The dura anterior to the optic nerve may be reddish and have increased vascularity. Slightly more exposure reveals the anterior clinoid process, the internal carotid artery, and a varying portion of the right optic nerve, depending on the size of the tumor. In patients with smaller tumors, the arachnoid over the lateral aspect of the optic nerve and over the internal carotid artery is opened and CSF is aspirated to give further decompression. In some patients with larger tumors, both the optic nerve and internal carotid artery may be surrounded by tumor. The frontal lobe tissue is carefully freed from the surface of the tumor. and self-retaining retractors are placed.
The tumor capsule is opened. Attachments of the tumor along the tuberculum are divided to interrupt the blood supply as it comes into this area. Internal decompression of the tumor is done, using the bipolar coagulator and/or the ultrasonic aspirator. The tumor is then reflected carefully from the right optic nerve.
When a large tumor projects beneath or surrounds a portion of the right optic nerve. it is usually possible to free the tumor from above and below the nerve, remove it from its loose attachment to the internal carotid artery, and roll it out from beneath the right optic nerve and carotid artery. In smaller tumors, the left optic nerve may be seen as the anterior capsule is depressed into the area of decompression. In large tumors it is sometimes best to identify the chiasm and the left optic nerve by dissection of the posterior capsule, taking great care to visualize directly any attachment to the anterior cerebral arteries or their branches. It is sometimes easier to remove tumor from under the left optic nerve because of direct vision into this area.
The A1 segment of the anterior cerebral artery and the anterior communicating artery complex may be surrounded by tumor.
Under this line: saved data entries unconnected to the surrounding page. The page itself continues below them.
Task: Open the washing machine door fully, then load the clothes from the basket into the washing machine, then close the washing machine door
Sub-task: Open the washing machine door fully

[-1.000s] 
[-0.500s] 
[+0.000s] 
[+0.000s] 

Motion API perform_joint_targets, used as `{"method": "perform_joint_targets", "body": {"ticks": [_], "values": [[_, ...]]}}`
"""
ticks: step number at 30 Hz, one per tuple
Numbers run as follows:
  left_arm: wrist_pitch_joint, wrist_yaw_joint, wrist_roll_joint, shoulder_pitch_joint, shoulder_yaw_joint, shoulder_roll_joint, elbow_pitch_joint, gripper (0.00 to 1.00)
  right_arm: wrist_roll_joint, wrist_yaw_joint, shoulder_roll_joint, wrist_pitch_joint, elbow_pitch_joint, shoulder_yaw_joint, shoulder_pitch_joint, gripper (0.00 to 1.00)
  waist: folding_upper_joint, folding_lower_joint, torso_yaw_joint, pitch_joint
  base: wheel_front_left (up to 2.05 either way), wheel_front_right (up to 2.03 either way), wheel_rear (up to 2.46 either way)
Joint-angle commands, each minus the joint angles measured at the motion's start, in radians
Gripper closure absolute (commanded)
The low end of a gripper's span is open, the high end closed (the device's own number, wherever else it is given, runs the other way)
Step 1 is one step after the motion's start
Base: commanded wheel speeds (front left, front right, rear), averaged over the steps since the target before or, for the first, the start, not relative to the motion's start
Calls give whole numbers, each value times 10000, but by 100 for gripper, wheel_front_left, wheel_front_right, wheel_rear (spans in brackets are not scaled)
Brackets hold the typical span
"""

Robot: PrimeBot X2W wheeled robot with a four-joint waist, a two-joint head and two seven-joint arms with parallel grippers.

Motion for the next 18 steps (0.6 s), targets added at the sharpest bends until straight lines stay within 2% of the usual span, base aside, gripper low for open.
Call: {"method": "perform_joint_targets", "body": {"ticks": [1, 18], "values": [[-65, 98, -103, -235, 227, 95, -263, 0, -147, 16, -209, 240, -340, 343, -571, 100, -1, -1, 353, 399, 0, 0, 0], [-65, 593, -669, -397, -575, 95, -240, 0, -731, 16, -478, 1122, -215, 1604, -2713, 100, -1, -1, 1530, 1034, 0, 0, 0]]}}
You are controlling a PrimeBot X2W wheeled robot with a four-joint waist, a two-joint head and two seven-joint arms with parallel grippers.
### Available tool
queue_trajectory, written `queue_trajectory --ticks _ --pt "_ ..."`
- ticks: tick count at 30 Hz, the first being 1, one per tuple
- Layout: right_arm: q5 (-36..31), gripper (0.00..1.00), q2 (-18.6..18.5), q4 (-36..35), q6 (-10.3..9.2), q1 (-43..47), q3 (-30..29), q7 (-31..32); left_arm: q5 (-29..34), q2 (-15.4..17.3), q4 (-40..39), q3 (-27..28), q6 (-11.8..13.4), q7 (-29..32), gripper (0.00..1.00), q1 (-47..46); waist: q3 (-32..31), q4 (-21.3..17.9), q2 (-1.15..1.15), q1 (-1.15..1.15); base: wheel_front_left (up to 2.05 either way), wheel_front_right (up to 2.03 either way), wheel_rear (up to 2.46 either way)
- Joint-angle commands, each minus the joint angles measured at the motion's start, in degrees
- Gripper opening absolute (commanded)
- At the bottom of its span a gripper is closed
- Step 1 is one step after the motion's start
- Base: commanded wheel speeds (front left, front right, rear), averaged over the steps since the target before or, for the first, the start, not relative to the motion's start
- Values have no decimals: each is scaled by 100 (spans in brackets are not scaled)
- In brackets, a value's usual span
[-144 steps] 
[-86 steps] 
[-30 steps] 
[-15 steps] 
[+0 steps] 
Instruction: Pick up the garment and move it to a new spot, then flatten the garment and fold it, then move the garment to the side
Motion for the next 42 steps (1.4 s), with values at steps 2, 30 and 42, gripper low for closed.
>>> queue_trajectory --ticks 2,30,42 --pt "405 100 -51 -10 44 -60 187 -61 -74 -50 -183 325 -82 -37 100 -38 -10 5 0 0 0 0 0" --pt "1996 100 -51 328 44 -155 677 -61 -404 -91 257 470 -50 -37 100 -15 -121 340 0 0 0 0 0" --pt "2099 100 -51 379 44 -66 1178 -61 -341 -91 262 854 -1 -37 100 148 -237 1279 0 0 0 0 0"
Usually the tumor can be removed from these arteries. In some of these patients a small portion of the tumor will need to be left if it is densely adherent. In some patients the arterial supply to the tumor will come off the A1 or A2 segments of the anterior cerebral artery, and great care must be taken to coagulate and divide this attachment and not avulse it from the artery.
As the tumor is removed from between the optic nerves and in front of the chiasm, arachnoid is encountered which may be thickened. Just beneath this is the pituitary stalk, which may have been displaced by the tumor. This structure can usually be preserved.
After tumor removal has been completed, the dura over the tuberculum and adjacent area is excised. Usually, this is all that is required, but on occasion there may be hyperostosis, which needs to be removed with a diamond burr.
After operation, vision improves in 60%, the same in 30%, and worse in 10%. 10% of patients has transient changes in mental function that recover. When diabetes insipidus occurs it is transient. The patients with radical subtotal removal have a small area of tumor left adherent to the internal carotid or anterior cerebral artery or under the optic nerve. Subtotal removal could be in 10% due to various causes.
Radiation therapy in use in 30% of patients, with subtotal removal and beginning regrowth of tumor and in whom operation had been done for recurrence. In 20% of cases undergoing postoperative radiation without effect. A long history of visual impairment does not preclude good recovery but improvement is more likely when the history is of relatively short duration.